2. Local Outlier Factor (LOF)

  • Goal: Detect anomalies using local density deviation

  • Steps:

    1. Drop duplicates, separate features/labels, standardize features
    2. Fit LocalOutlierFactor with contamination
    3. Predict anomalies and compute LOF scores
    4. Evaluate with classification report and ROC-AUC
    5. Visualize LOF score distribution, PCA scatter, ROC curve
    6. Save results
  • Limitations:

    • Fails on high-dimensional, extremely imbalanced data where anomalies are not density-based
    • Scores are training-only if novelty=False
  • Conclusion: Useful only when anomalies are local density outliers.

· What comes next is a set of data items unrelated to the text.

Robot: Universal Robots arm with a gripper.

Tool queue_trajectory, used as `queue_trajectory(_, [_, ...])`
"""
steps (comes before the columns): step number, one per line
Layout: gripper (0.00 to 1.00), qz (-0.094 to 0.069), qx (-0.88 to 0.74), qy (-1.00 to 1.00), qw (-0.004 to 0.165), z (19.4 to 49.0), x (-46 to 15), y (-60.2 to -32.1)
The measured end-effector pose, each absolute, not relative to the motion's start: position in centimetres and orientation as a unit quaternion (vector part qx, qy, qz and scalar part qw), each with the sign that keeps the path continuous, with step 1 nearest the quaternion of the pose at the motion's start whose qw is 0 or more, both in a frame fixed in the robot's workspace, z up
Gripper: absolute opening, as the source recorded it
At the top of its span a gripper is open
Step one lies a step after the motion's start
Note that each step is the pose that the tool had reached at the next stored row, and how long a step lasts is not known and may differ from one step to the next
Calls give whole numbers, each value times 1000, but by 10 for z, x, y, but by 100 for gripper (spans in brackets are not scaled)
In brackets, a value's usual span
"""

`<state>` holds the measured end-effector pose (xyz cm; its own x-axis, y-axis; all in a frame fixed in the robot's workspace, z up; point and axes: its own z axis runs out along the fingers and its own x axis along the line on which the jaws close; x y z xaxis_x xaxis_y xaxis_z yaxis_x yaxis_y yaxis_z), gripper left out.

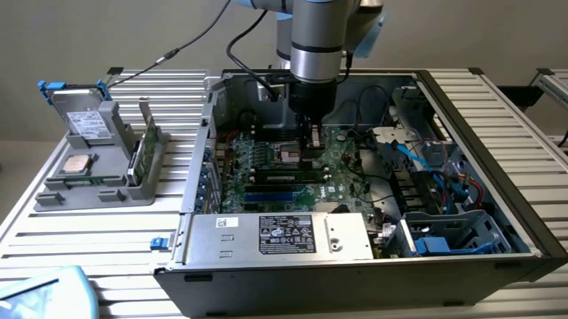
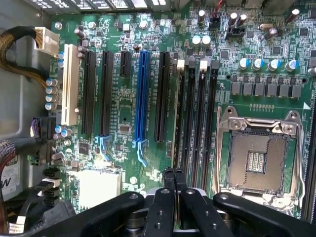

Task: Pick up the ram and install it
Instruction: 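Press down the ram until it locks into place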

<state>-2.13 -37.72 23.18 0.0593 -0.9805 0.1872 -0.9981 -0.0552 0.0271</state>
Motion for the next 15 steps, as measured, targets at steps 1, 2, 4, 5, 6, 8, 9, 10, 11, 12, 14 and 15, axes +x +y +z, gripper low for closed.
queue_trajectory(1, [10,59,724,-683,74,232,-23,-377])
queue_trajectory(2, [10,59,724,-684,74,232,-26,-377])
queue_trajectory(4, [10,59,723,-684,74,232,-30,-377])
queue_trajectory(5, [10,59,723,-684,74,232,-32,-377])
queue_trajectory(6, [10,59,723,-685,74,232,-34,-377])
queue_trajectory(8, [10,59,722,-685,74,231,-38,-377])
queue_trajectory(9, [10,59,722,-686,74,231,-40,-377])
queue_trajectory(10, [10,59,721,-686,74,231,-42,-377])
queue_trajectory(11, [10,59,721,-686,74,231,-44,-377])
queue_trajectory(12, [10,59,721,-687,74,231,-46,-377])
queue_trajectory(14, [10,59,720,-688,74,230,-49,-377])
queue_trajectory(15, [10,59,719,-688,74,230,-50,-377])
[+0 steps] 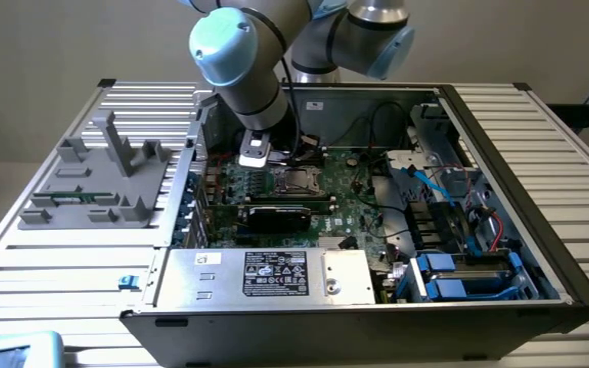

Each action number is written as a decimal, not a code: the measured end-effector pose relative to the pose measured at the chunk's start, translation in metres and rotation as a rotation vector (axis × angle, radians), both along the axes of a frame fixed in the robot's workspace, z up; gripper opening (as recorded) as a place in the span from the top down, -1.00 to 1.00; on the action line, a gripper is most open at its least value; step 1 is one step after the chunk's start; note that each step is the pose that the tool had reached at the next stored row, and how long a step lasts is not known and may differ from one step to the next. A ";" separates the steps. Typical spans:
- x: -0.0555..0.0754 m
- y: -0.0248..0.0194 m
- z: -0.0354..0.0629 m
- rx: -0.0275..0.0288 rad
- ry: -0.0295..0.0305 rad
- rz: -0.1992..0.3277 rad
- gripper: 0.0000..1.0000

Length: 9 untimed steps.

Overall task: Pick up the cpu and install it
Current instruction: 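Install the first cpu locking lever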

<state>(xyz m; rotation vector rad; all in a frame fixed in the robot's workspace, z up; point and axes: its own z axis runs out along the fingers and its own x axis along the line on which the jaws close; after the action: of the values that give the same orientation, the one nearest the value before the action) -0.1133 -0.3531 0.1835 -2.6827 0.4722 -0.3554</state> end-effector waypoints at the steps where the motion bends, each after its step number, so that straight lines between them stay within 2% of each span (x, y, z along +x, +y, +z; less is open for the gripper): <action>1: 0.000 0.0000 0.0000 -0.0001 0.0000 0.000 0.77; 9: 0.004 0.0000 0.0000 -0.0002 -0.0001 0.000 0.77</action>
<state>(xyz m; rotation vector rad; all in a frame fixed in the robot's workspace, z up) -0.1096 -0.3531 0.1835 -2.6829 0.4727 -0.3557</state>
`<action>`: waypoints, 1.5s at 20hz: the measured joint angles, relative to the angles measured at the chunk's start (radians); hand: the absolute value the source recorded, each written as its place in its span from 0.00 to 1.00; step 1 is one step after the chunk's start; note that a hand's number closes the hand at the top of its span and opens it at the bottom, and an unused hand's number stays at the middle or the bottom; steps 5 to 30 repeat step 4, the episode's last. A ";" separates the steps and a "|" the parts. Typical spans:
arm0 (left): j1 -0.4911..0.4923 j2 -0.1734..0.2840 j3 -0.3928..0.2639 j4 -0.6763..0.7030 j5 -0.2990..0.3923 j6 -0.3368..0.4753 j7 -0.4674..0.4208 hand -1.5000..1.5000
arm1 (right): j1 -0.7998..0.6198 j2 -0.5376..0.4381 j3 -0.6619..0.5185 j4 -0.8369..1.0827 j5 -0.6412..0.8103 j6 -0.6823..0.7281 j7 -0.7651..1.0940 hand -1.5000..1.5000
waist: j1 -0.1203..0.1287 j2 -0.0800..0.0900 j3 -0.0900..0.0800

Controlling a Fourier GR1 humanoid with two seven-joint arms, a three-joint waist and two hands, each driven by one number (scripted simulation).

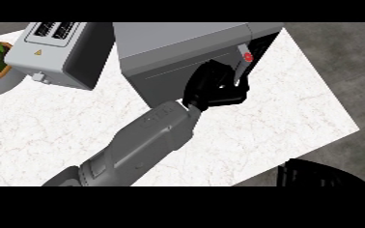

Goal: Pick up the milk, place it into the microwave and close the microwave

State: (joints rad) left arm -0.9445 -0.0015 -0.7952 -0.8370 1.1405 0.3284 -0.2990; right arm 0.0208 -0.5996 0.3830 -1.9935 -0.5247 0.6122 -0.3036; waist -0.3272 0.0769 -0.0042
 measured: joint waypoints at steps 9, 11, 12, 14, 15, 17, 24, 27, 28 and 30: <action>0.004 0.000 -0.010 0.019 0.016 -0.056 -0.020 1.00 | 0.037 0.019 0.025 -0.051 0.024 -0.036 0.010 1.00 | 0.011 -0.005 0.000; 0.004 0.000 -0.010 0.019 0.016 -0.056 -0.020 1.00 | 0.037 0.019 0.025 -0.051 0.024 -0.036 0.010 1.00 | 0.011 -0.005 0.000; 0.004 0.000 -0.010 0.019 0.016 -0.056 -0.020 1.00 | 0.037 0.019 0.025 -0.051 0.024 -0.036 0.010 1.00 | 0.011 -0.005 0.000; 0.004 0.000 -0.010 0.019 0.016 -0.056 -0.020 1.00 | 0.037 0.019 0.025 -0.051 0.024 -0.036 0.010 1.00 | 0.011 -0.005 0.000; 0.004 0.000 -0.010 0.019 0.016 -0.056 -0.020 1.00 | 0.037 0.019 0.025 -0.051 0.024 -0.036 0.010 1.00 | 0.011 -0.005 0.000; 0.004 0.000 -0.010 0.019 0.016 -0.056 -0.020 1.00 | 0.037 0.019 0.025 -0.051 0.024 -0.036 0.010 1.00 | 0.011 -0.005 0.000; 0.004 0.000 -0.010 0.019 0.016 -0.056 -0.020 1.00 | 0.037 0.019 0.025 -0.051 0.024 -0.036 0.010 1.00 | 0.011 -0.005 0.000; 0.004 0.000 -0.010 0.019 0.016 -0.056 -0.020 1.00 | 0.037 0.019 0.025 -0.051 0.024 -0.036 0.010 1.00 | 0.011 -0.005 0.000; 0.004 0.000 -0.010 0.019 0.016 -0.056 -0.020 1.00 | 0.037 0.019 0.025 -0.051 0.024 -0.036 0.010 1.00 | 0.011 -0.005 0.000; 0.004 0.000 -0.010 0.019 0.016 -0.056 -0.020 1.00 | 0.037 0.019 0.025 -0.051 0.024 -0.036 0.010 1.00 | 0.011 -0.005 0.000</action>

Statistical Methods for Anomaly Detection

This folder implements classical statistical anomaly detection techniques, including:

  1. Z-Score Based Detection (zscore_outlier_detection.ipynb)

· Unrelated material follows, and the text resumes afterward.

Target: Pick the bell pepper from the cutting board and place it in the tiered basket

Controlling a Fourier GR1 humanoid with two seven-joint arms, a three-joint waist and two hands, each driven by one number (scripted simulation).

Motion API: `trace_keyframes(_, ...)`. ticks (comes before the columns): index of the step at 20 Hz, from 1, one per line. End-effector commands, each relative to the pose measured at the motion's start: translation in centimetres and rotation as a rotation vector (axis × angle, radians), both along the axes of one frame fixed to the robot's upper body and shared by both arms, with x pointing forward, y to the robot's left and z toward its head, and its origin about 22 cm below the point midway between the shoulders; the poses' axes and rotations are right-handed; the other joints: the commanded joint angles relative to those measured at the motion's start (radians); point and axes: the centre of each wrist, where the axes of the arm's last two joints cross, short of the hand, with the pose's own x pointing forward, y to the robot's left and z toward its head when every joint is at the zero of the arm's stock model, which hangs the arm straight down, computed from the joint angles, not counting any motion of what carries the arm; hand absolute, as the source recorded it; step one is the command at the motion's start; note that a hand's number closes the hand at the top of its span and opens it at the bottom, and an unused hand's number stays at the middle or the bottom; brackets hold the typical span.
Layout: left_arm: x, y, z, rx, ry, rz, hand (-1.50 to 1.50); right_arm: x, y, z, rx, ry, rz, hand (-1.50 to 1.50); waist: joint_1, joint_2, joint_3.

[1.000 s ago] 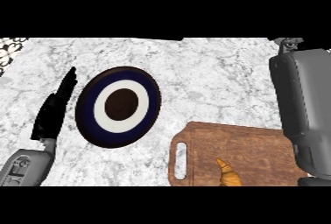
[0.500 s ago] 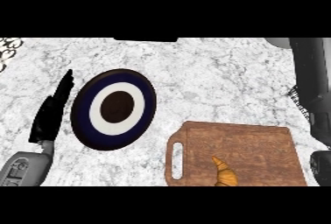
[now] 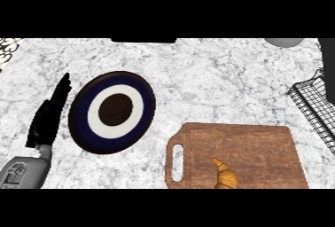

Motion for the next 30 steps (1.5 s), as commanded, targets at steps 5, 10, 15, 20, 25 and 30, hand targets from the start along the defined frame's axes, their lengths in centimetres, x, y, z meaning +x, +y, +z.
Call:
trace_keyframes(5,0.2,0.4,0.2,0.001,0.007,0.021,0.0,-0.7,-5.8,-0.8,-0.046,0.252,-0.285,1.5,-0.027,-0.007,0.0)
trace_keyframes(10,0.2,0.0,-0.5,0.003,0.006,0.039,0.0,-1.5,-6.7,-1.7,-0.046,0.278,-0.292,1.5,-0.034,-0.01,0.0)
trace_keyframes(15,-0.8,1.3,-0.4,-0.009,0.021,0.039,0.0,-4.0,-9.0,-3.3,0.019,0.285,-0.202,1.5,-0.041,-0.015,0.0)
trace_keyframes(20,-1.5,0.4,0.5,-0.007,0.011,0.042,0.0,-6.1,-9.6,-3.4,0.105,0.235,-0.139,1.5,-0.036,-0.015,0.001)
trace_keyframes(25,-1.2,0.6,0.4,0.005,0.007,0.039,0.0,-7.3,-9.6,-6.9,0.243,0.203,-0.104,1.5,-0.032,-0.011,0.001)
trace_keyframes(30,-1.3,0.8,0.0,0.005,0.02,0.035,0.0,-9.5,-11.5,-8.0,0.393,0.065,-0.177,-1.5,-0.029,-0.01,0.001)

    • Detects points beyond a threshold number of standard deviations from the mean
  2. IQR-Based Detection (iqr_outlier_detection.ipynb)

    • Detects points outside the interquartile range (1.5×IQR rule)
  3. Rolling Statistics for Time Series (rolling_stats_anomaly_detection.ipynb)

    • Detects anomalies based on deviations from moving averages and rolling standard deviations

Workflow:

  • Load and clean dataset
  • Compute statistical metrics
  • Apply thresholds to flag anomalies
  • Visualize anomalies with plots
  • Save results

Advantages:

  • Simple and interpretable
  • Fast for univariate and low-dimensional datasets
  • Useful for exploratory analysis and baseline detection

Dependencies

All projects rely on standard Python data science libraries:

  • pandas
  • numpy
  • scikit-learn
  • matplotlib
  • seaborn

Additional dependencies per project may include:

  • scikit-learn for clustering, isolation forest, LOF
  • PCA for dimensionality reduction
  • StandardScaler for feature scaling

Summary

This repository provides a comprehensive collection of anomaly detection approaches, covering:

Approach Type Techniques Implemented Use Case & Notes
Clustering-Based KMeans, DBSCAN Detect anomalies by distance from cluster centroids or density deviations; effective for multidimensional datasets with structure
Model-Based Isolation Forest, LOF Unsupervised detection in imbalanced datasets; Isolation Forest is robust, LOF shows limitations on high-dimensional rare events
Statistical Methods Z-Score, IQR, Rolling Statistics Fast, interpretable, univariate or low-dimensional datasets; good for baselines

This repository can serve as a reference and hands-on practice resource for understanding anomaly detection from multiple perspectives: clustering, model-based, and statistical approaches.